**WORK REQUEST**
Restate the full listing word for word and leave the pictures out.
────────────────────
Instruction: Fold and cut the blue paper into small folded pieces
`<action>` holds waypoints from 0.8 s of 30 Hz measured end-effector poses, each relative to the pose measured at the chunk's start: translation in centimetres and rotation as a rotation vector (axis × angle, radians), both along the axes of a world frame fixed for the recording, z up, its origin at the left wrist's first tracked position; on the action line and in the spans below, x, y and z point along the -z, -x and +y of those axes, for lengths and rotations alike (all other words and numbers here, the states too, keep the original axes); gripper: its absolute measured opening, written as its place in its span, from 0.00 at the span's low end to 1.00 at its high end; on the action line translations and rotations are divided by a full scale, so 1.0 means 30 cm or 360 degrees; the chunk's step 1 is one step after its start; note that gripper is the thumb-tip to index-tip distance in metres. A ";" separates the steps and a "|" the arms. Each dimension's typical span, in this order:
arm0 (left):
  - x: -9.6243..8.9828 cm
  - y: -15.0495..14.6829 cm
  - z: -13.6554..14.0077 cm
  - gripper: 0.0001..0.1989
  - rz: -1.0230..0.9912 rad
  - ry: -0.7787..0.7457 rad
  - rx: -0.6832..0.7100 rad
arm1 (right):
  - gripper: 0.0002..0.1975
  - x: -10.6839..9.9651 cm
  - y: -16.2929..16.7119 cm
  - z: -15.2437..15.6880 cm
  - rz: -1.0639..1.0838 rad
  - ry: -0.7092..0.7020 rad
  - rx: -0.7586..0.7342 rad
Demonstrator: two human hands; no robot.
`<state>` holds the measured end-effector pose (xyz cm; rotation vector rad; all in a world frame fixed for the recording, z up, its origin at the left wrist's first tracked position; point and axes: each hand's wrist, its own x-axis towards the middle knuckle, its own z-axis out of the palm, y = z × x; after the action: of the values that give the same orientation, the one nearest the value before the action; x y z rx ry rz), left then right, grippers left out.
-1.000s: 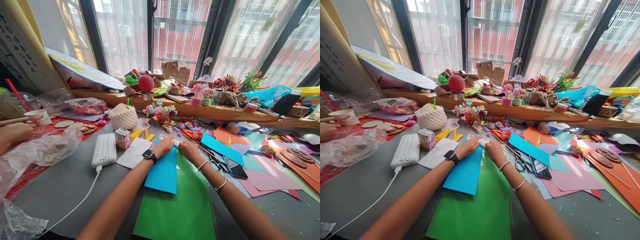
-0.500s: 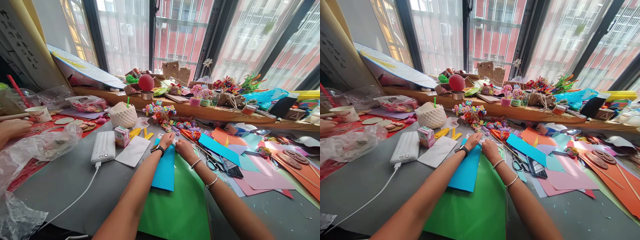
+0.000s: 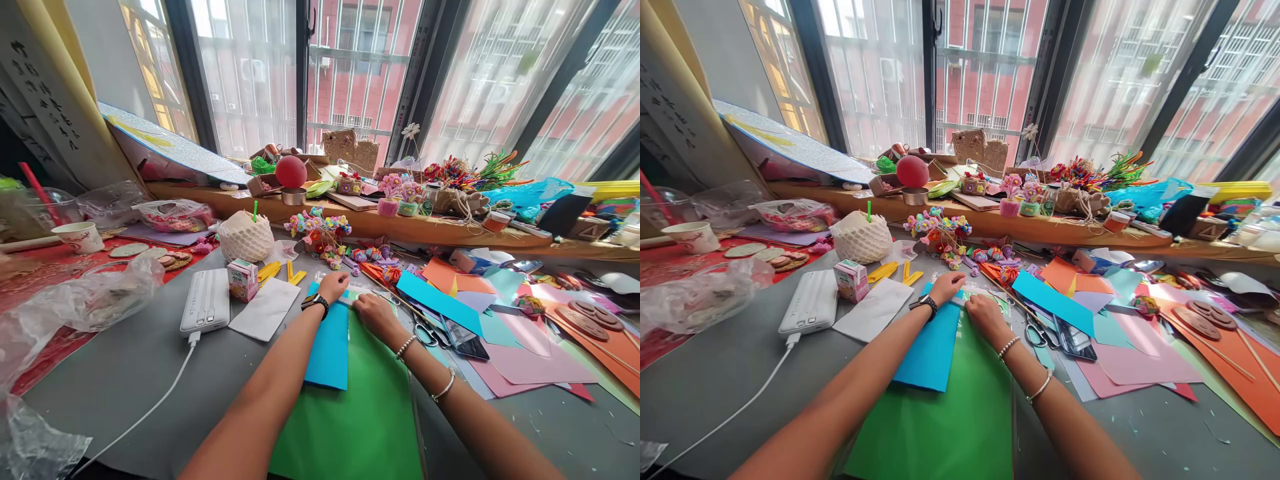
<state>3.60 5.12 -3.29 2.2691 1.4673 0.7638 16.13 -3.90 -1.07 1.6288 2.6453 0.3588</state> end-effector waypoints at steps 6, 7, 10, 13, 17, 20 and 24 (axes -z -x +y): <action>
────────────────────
**SOLVED EXERCISE**
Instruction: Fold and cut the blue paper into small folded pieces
`<action>` holds waypoints from 0.8 s of 30 Hz measured end-effector poses, each relative to the pose measured at the chunk's start: translation in centimetres and rotation as a rotation vector (axis × angle, radians), both along the axes of a world frame fixed for the recording, z up, its origin at the left wrist's first tracked position; on the action line and in the spans below, x, y and z point along the -z, -x and +y of those axes, for lengths and rotations alike (all other words and numbers here, the states too, keep the original axes); gripper: its absolute measured opening, written as its place in its span, from 0.00 at the span's low end to 1.00 at its high end; on the action line translations and rotations are divided by a full scale, so 1.0 means 30 cm or 360 degrees; the chunk's step 1 is one step after its start; note that gripper is the thumb-tip to index-tip distance in metres. A ";" separates the steps and a "|" the arms. Each dimension's typical span, in this order:
arm0 (left):
  - x: -9.6243..8.9828 cm
  - y: -15.0495..14.6829 cm
  - z: -13.6554..14.0077 cm
  - gripper: 0.0001..0.1989
  - rz: -1.0230..0.9912 rad
  - ry: -0.7787..0.7457 rad
  - rx: -0.6832..0.7100 rad
arm1 (right):
  - gripper: 0.0002..0.1975
  - x: -10.6839..9.9651 cm
  - y: -16.2929..16.7119 cm
  - z: -15.2437..15.6880 cm
  - rz: -1.0639..1.0838 rad
  - ry: -0.7092..0.7020 rad
  - rx: -0.7586..0.7342 rad
Demonstrator: two human hands; no robot.
`<state>` holds the measured end-effector pose (xyz cm; rotation vector rad; all in a world frame fixed for the recording, z up, its origin at the left wrist's first tracked position; point and axes: each hand's wrist, its own x-axis towards the middle knuckle, its own z-axis out of the palm, y = z × x; after the action: of the values that give the same orientation, the one nearest the value before the action; x y z rx ry rz), left then right, grippers left out.
-1.000s: 
-0.500s: 
+0.000s: 
<state>3.60 5.12 -3.29 2.2691 1.4673 0.7638 16.13 -3.90 -1.07 1.6288 2.6453 0.3588</state> end-effector waypoints at steps 6, 7, 10, 13, 17, 20 and 24 (axes -z -x +y): <action>

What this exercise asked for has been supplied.